This recipe for pomegranate quinoa pilaf is an simple, sophisticated, and festive side dish. In addition, it’s healthier and you can make it in advance of time!
I do not know about you, but in some cases I battle with coming up with side dishes for evening meal. I totally appreciate side dishes and Josh is extra of the kind of male that if you can consume it and enjoy it on it is own, all the much better.
In no way head the fact that he is hungry an hour later on and whipping up his new evening snack, a protein shake.
But when it comes to facet dishes, I am not fully motivated to make them. I have my superior previous standbys, like a aspect salad (which I do make a definitely great “house” salad), some form of roasted vegetable or frozen veggie heated up ( I serve peas and green beans a lot), or of class the great previous kid beloved, a crescent roll.
Not long ago, I did baked potatoes which I really do not do barely ever and it was mouth watering. And if I’m serving Mexican foodstuff you can bet there is Mexican rice and beans on the side. But frequently talking, which is it. Not incredibly fascinating!
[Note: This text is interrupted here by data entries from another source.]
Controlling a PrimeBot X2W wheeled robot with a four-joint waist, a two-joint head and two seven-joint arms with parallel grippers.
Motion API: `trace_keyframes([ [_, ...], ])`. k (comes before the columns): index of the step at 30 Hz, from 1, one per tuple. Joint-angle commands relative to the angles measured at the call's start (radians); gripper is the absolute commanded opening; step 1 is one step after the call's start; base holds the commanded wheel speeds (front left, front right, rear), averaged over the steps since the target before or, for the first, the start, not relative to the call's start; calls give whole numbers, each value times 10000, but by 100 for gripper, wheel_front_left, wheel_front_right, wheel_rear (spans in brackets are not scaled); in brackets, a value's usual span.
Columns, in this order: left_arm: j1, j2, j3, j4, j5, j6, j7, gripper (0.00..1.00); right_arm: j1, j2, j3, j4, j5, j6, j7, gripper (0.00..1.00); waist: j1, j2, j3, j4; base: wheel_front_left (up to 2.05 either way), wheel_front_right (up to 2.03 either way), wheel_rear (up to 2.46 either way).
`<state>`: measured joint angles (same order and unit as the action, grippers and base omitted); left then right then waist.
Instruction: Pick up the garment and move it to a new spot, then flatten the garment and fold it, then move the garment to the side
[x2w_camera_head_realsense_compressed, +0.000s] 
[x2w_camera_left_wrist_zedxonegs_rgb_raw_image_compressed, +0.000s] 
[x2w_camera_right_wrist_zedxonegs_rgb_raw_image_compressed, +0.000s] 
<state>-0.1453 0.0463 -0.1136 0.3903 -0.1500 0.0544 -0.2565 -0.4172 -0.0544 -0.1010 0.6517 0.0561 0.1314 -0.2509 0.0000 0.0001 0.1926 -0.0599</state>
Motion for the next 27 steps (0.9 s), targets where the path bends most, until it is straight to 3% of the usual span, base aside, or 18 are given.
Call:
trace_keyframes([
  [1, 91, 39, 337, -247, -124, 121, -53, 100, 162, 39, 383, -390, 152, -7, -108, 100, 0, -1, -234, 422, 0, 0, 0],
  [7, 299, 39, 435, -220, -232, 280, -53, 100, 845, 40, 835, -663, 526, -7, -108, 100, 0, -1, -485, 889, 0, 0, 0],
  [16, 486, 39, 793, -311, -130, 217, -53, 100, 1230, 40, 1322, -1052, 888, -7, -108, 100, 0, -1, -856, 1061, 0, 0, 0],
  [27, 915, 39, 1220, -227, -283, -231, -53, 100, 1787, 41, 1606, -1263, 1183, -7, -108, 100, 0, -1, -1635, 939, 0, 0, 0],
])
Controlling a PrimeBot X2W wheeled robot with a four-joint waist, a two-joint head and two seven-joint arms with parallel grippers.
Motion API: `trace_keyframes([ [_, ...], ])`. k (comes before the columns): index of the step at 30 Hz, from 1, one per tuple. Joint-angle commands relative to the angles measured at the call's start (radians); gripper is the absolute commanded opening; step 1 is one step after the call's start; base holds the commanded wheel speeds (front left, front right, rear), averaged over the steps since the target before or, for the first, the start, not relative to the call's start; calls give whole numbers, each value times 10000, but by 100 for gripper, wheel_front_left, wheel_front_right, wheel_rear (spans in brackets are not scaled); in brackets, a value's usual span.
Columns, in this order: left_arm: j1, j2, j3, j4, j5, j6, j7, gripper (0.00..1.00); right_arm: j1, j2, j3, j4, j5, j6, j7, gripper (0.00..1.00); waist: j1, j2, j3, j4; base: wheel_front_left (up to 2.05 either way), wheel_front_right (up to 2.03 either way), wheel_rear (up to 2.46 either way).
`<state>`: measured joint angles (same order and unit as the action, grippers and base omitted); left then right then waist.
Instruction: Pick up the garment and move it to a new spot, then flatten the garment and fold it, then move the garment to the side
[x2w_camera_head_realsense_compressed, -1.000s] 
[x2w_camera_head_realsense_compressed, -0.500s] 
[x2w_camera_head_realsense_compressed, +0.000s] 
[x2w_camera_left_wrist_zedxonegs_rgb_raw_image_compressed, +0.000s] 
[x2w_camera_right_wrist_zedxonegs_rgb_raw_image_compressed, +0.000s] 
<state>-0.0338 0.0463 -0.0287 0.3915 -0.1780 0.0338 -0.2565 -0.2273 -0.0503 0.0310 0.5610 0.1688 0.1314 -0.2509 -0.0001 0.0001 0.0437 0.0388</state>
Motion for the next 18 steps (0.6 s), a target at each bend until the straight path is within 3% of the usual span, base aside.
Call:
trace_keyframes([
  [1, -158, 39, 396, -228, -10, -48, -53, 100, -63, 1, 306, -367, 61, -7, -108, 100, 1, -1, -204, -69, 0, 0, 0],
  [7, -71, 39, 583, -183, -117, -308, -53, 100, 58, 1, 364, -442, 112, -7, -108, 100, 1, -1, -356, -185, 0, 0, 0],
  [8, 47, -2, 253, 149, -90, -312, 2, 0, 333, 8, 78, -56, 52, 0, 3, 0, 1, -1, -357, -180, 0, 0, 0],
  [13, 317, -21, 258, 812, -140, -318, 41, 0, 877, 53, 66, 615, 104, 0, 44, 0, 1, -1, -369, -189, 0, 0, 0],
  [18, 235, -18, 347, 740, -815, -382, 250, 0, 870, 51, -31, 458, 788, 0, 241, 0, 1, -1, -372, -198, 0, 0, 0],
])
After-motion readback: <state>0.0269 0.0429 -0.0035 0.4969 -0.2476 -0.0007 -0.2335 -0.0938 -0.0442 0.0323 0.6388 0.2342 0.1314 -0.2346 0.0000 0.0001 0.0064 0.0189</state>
I had forgotten all about this quinoa pilaf on the weblog till I was heading through the archives not that extended in the past and I do not know why I really do not serve this more generally. For just one issue, it’s gluten totally free which is wonderful for a whole lot of persons. I really do not have any gluten intolerant individuals in my household, but I know a whole lot of people today who are gluten intolerant and so just sharing some thing like this presents a unique choice for them.
This is also a more healthy meal with tons of texture. I adore the crunch of the toasted almonds and the contemporary burst of taste in the pomegranate arils, and just the included refreshing/lightness that the lemon juice provides to the dish.
Not to mention, this is an uncomplicated dish to get ready and make for another person if you happen to be bringing them a food. You could prepare it and just depart off the arils right until they’re prepared to take in.
I like that this is also a side dish that you could convey to a vacation or potluck collecting if you oneself are gluten-cost-free, that way you know that at least one thing there is gluten-cost-free.
I just appreciate how very simple and how fairly this food is. So if you also obtain by yourself in a side dish rut or are seeking for a gluten cost-free dish, I promise that this 1 will strike all the containers for ya!
Elements
- 2 TB olive oil
- 1/2 medium onion, diced
- 1 cup quinoa
- 2 cups very low-sodium rooster broth
- 1/2 cup pomegranate seeds
- 1/2 cup diagonally sliced scallions
- 1 TB chopped clean flat-leaf parsley
- juice of 1/2 lemon
- 1 tsp contemporary lemon zest
- 1 tsp sugar
- salt and freshly floor black pepper
- 1/2 cup slivered almonds, toasted
Recommendations
Warmth 1 tablespoon of olive oil in a heavy-bottomed saucepan about medium-superior heat. Saute the onion until finally translucent and fragrant. Incorporate the quinoa and stir to coat. Add the hen broth and provide to a boil. Decrease the heat and simmer for about 20 minutes, till the liquid is absorbed and the quinoa is tender.
In a little pan around minimal-medium warmth, toast the almonds stirring at times until eventually the start to odor fragrent and start toasting. Established apart.
In a huge mixing bowl, combine 1 tablespoon of olive oil, pomegranate seeds, scallions, parsley, lemon juice, zest, and sugar. Add the quinoa and season with salt, and pepper to style.
Garnish with toasted slivered almonds.
Nourishment Data:
Produce: 6
Serving Dimension: 1
Volume For each Serving:
Calories: 183Full Excess fat: 10gSaturated Extra fat: 1gTrans Extra fat: 0gUnsaturated Excess fat: 8gCholesterol: 0mgSodium: 102mgCarbs: 20gFiber: 3gSugar: 9gProtein: 5g
Diet information and facts is not generally exact.